‘Bring back the death penalty,” seems to be a popular slogan ahead of the April vote.
So what is wrong with this, especially if there appears to be enough voters who would gladly place their crosses next to the candidate who promises to return the noose if he or she is elected?
Nothing.
Nothing if we think that it is okay for those who contest political power to do so on the ticket that they will reduce the human rights we already have if they get to power. In this case, the right to life, which the Constitution says all people enjoy without qualification.
The slippery slope starts when political parties think that the Constitution, the supreme law of the land, should be made as pliable as possible for as long as that flexibility appears to curry favour with the voting public.
The scrapping of the death penalty, as it appears to need repeating ad nauseam, was a judicial and not a political decision.
Parties that seem to ignore this matter are normally the ones whose clamour is the loudest when they believe that the government appears to be “interfering with the judiciary”.
I am all for a vibrant society that debates all issues, but I am wary of politicians who seem to think that the right to life can be traded when politically expedient.
Those parties who argue for its reintroduction or for a referendum on the issue will never dare suggest that a plebiscite be held to determine whether a president should have more than two terms of office.
Some of these parties are unashamedly feeding on all our intolerance of high crime levels, without coming with creative solutions to the scourge.
“Mense is gatvol [people are tired].” The leader of the Pro-Death Penalty Party, Pieter du Toit, told the five of us who attended the launch of his party on the East Rand recently.
You are damn right, Mr Premier-of-Gauteng wannabe. We are gatvol of politicians who latch on to the base sentiments each time they think it will increase the number of votes.
Pastor Steve Leich, who, if things go according to plan, will take up the third (of the five seats) the party hopes to gain, encapsulates how badly things have become in Gauteng. “People can no longer walk their dogs down the streets,” he says.

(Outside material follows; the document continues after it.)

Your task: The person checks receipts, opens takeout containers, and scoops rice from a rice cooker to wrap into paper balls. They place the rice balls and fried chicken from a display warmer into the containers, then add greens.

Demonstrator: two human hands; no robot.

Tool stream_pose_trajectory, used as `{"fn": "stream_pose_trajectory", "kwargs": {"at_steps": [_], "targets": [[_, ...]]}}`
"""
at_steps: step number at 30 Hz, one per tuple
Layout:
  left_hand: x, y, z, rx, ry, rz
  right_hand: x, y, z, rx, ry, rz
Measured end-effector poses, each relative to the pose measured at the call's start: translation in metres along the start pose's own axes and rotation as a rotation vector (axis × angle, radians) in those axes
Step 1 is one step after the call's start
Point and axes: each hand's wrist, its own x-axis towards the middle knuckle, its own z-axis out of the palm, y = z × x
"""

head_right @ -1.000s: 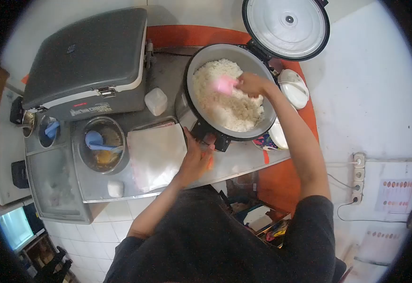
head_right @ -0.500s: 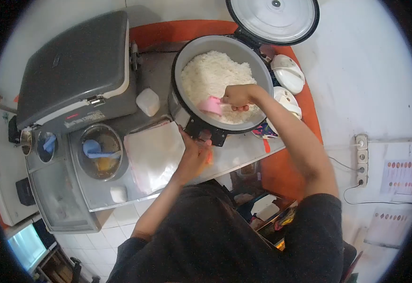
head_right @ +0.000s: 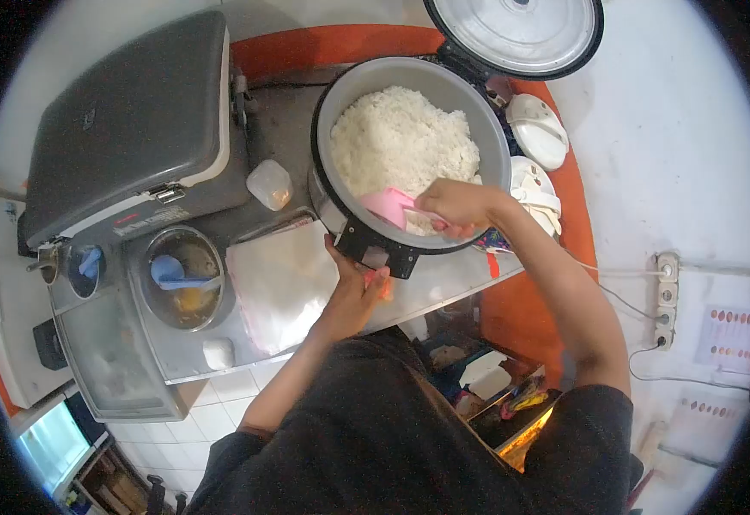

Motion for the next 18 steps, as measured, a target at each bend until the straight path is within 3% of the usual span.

For that we should return the hangman from his retirement?
These politicians could do well to follow the example of Zambian President Levy Mwanawasa, who recently pledged that he will never sign a death warrant for as long as he is president.
It must have taken extraordinary political courage for a president who, like his South African counterpart, presides over a country ravaged by crime and where the calls for the death penalty are recurrent.
Zambian churches and human rights activists have praised Mwanawasa for his pledge but have asked him to go one step further and abolish capital punishment.
Perhaps South African churches, with their enormous moral stature, should also get into the act and remind politicians that the struggle that spawned the 10 years of democracy we are now celebrating, was essentially for the restoration of our human dignity.
As the Constitutional Court held, the state has the responsibility to demonstrate its commitment to rights enshrined in the Constitution in everything that it does, including the way it punishes criminals.
“This is not achieved by objectifying murderers and putting them to death to serve as an example to others in the expectation that they might possibly be deterred.”
Politicians who are prepared to look the other way when those tasked with demystifying difficult concepts such as “everyone has a right to life”, do not differ much with Zimbabwean President Robert Mugabe who has in the past ridden roughshod over judgements he did not like.
In fact, the way politicians have handled the death penalty debate, reminds one about why it was such a good idea to leave the matter to judges. At least judges appear to be more consistent than politicians in keeping to a principle, hence the stature of precedents in law.
Today, those leaders who claimed to hold Christian or liberal principles and were opposed to “evils” such as the armed struggle, are the ones calling for the state to execute miscreants.
On the other hand, it is those parties who mobilised their supporters along lines such as “Freedom or Death”, “Victory is Certain”, “Kill A Cop a Day and Advance the Revolution”, “Kill the Farmer, Kill the Boer” that are now the strongest opponents of the death penalty.